Pour elle, choisir C, c'était admettre de ne pas se sentir coupable du choix qu'elle ferait, qu'elle était libre de mener sa vie comme elle l'entendait et qu'on ne fondait par un couple sur de la reconnaissance. Au surplus, elle devait admettre que son copain était une personne adulte devant assumer ses choix et qu'au surplus, ce surcroit d'altruisme signalait sans doute en lui un problème qu'il n'avait jamais voulu aborder. 

Parce qu'elle voulait être rassurée, elle me fit promettre que si elle le quittait, j'accepterais de m'en occuper parce que j'avais senti qu'il n'allait pas bien.

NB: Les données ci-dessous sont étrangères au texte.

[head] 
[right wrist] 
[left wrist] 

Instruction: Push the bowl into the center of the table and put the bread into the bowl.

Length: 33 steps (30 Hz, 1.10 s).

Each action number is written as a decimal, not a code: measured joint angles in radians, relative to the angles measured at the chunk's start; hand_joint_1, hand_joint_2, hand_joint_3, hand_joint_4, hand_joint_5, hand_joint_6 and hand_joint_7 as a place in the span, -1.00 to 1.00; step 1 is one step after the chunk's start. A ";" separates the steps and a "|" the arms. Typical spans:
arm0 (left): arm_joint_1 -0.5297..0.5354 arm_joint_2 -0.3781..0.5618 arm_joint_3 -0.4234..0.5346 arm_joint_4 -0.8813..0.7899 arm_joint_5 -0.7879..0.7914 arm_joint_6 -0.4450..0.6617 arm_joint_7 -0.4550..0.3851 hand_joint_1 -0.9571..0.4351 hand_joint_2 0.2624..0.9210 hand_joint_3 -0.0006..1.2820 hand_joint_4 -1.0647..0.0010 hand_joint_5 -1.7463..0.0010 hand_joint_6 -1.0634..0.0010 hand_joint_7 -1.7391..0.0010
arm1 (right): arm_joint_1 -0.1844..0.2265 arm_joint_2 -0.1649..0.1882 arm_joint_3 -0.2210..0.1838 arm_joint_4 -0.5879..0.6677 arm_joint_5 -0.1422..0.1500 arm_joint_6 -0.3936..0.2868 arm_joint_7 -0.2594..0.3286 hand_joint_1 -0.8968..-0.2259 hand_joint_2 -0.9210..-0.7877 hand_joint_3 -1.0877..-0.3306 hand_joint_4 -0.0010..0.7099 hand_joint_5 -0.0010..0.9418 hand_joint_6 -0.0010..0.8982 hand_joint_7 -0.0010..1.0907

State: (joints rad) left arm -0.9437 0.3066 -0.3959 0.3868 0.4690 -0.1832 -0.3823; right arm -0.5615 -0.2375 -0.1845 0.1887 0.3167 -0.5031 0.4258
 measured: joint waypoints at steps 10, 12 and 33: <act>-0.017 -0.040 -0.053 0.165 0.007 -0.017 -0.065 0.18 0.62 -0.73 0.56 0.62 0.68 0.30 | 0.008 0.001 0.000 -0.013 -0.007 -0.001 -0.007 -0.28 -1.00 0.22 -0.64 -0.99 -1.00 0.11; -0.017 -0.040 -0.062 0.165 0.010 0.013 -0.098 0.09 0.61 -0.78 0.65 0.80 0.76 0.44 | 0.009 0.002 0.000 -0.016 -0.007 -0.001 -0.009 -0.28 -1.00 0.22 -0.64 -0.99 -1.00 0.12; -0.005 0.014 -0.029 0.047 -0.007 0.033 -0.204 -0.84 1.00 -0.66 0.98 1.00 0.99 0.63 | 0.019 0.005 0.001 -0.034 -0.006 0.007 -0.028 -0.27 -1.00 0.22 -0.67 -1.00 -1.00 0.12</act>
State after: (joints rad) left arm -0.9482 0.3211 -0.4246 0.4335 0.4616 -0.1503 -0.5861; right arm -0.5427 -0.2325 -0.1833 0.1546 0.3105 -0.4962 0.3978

Pour elle, c'était une sorte de garantie par laquelle elle s'assurait que quelque soit le mal qu'elle lui ferait, il trouverait un endroit où avoir du réconfort. e lui fis cette promesse même si je n'ai jamais vu ce type par la suite ; peut-être a-t-il rencontré une troisième femme à problèmes ?


La rupture a eu lieu, ma patiente a retrouvé un logement. On a du se voir quelques fois et puis elle est partie. Environ deux ans après, je l'ai recroisée dans une brasserie non loin de mon cabinet où elle déjeunait avec sa mère. Elle me convia à prendre le café avec elles et elle me fit part des changements intervenus dans sa vie. Elle avait changé d'emploi, gagnait bien sa vie et avait rencontré quelqu'un. C'était donc une happy end.

Elle me demanda tout de même si j'avais eu des nouvelles de son ex. Je lui avouai qu'il n'avait jamais pris contact avec moi. De son côté, elle avait préféré couper court que de maintenir une relation qui aurait été source de souffrance pour les deux et ne savait donc pas ce qu'il était devenu.

La morale de cette histoire est que si l'altruisme est une noble chose, si vous en êtes au point de donner votre chemise pour autui, il faut vous interroger sur les raisons de vos actes. Vous pourriez être un sait, quoique Saint Martin lui-même ne donna que la moitié de sa chlamyde, mais la sainteté est rare et l'excès de sainteté souvent pathologique. Dans les faits, l'excès d'altruisme doit vous faire réfléchir sur le fait que vous êtes sans doute en train de régler un conflit intrapsychique. Que cet excès d'altruisme est comme une scène inlassablement répétée ayant pour but de vous purifier, une catharsis sans fin ayant pour motif de réussir ce que vous n'avez pas réussi par le passé. En bref sauvez vous vous même avant de sauver les autres.

Et souvenez vous que hors d'un cadre, aider autrui n'est pas chose aisée car comme l'affirme un proverbe : on adore la douceur de l’infirmière quand on va mal mais on ne se souvient que de la douleur une fois que l'on va bien.

6 Comments:

Blogger Lousk said...

Paradoxalement, par bienveillance on est amené à vouloir de cet homme qu'il se décharge de faire le bien, car se réjouir de cette ardeur charitable serait un trait antisocial...

4/7/11 6:50 PM  
Blogger V. said...

chlamyde aurait un lien avec chlamydiae ?
comme quoi faut pas partager sa chemise avec n'importe qui ...!

4/7/11 11:57 PM  
Anonymous Anonyme said...

Bonjour, désolé c'est du hors sujet mais j'ai tout de suite pensé à vous avec ce modèle de voiture :
http://www.tribords.com/?plus-petite-voiture-du-monde

6/7/11 9:02 PM  
Blogger CARLOMAGNON said...

Si je comprends bien, elle boit pour qu'il s'intéresse à elle car elle ne veut pas le quitter par peur de passer pour une ingrate. c'est un peu capillotracté ce Munchausen au second degré, non ?

7/7/11 1:12 AM  
Blogger 100hp said...

@CARLOMAGNON : Euh non, il est écrit qu'elle boit pour ne pas voir en face que son dilemme n'a pas de bonnes solutions.

19/7/11 7:22 PM  
Blogger Élie said...

C'était un article très instructif, qui explique comment un dilemme intérieur peut être générateur d'angoisses extrêmes. J'ai voulu en savoir plus sur la dissonance cognitive de Festinger, et j'ai appris ce qu'étaient les biais cognitifs, comment ils peuvent intervenir même dans des situations de la vie quotidienne.
Merci pour cet article, il m'a vraiment éclairée et ouvert des pistes de réflexion.